## TRY IT
Please output each line of the data exactly as it appears.

## GIVEN INFORMATION
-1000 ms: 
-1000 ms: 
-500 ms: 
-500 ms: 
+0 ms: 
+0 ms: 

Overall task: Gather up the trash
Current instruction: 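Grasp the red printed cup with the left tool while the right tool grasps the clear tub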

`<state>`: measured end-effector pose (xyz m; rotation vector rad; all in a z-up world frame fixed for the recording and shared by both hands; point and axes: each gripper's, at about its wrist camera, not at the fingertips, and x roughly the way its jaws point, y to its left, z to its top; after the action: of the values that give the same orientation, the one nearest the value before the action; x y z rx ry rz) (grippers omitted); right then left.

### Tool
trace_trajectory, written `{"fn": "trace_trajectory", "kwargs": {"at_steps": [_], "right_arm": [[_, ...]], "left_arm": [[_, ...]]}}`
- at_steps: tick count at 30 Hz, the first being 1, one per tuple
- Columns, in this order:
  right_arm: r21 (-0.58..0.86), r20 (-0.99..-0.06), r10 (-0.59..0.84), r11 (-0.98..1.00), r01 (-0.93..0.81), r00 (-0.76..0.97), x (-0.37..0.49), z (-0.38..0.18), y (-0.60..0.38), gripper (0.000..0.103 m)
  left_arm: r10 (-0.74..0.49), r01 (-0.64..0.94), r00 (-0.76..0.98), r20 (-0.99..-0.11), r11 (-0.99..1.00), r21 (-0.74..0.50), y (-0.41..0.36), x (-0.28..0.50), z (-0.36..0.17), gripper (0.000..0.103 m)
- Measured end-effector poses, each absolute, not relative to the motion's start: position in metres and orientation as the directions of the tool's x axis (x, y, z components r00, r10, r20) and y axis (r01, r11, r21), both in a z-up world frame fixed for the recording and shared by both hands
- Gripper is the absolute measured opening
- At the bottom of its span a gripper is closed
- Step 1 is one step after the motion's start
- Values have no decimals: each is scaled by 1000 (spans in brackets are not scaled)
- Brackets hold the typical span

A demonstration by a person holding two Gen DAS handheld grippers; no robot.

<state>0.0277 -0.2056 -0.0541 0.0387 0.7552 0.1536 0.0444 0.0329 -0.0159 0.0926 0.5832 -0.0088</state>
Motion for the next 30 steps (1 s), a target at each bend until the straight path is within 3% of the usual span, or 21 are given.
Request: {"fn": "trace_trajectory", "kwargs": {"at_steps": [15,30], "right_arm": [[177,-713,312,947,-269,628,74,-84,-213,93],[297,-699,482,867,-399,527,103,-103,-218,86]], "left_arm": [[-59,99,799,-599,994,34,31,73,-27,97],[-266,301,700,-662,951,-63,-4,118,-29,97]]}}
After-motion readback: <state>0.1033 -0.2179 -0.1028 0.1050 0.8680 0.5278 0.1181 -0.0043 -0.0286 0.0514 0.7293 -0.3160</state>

## EXERCISE SOLUTION
-1000 ms: 
-1000 ms: 
-500 ms: 
-500 ms: 
+0 ms: 
+0 ms: 

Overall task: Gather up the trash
Current instruction: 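Grasp the red printed cup with the left tool while the right tool grasps the clear tub
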
`<state>`: measured end-effector pose (xyz m; rotation vector rad; all in a z-up world frame fixed for the recording and shared by both hands; point and axes: each gripper's, at about its wrist camera, not at the fingertips, and x roughly the way its jaws point, y to its left, z to its top; after the action: of the values that give the same orientation, the one nearest the value before the action; x y z rx ry rz) (grippers omitted); right then left.

### Tool
trace_trajectory, written `{"fn": "trace_trajectory", "kwargs": {"at_steps": [_], "right_arm": [[_, ...]], "left_arm": [[_, ...]]}}`
- at_steps: tick count at 30 Hz, the first being 1, one per tuple
- Columns, in this order:
  right_arm: r21 (-0.58..0.86), r20 (-0.99..-0.06), r10 (-0.59..0.84), r11 (-0.98..1.00), r01 (-0.93..0.81), r00 (-0.76..0.97), x (-0.37..0.49), z (-0.38..0.18), y (-0.60..0.38), gripper (0.000..0.103 m)
  left_arm: r10 (-0.74..0.49), r01 (-0.64..0.94), r00 (-0.76..0.98), r20 (-0.99..-0.11), r11 (-0.99..1.00), r21 (-0.74..0.50), y (-0.41..0.36), x (-0.28..0.50), z (-0.36..0.17), gripper (0.000..0.103 m)
- Measured end-effector poses, each absolute, not relative to the motion's start: position in metres and orientation as the directions of the tool's x axis (x, y, z components r00, r10, r20) and y axis (r01, r11, r21), both in a z-up world frame fixed for the recording and shared by both hands
- Gripper is the absolute measured opening
- At the bottom of its span a gripper is closed
- Step 1 is one step after the motion's start
- Values have no decimals: each is scaled by 1000 (spans in brackets are not scaled)
- Brackets hold the typical span

A demonstration by a person holding two Gen DAS handheld grippers; no robot.

<state>0.0277 -0.2056 -0.0541 0.0387 0.7552 0.1536 0.0444 0.0329 -0.0159 0.0926 0.5832 -0.0088</state>
Motion for the next 30 steps (1 s), a target at each bend until the straight path is within 3% of the usual span, or 21 are given.
Request: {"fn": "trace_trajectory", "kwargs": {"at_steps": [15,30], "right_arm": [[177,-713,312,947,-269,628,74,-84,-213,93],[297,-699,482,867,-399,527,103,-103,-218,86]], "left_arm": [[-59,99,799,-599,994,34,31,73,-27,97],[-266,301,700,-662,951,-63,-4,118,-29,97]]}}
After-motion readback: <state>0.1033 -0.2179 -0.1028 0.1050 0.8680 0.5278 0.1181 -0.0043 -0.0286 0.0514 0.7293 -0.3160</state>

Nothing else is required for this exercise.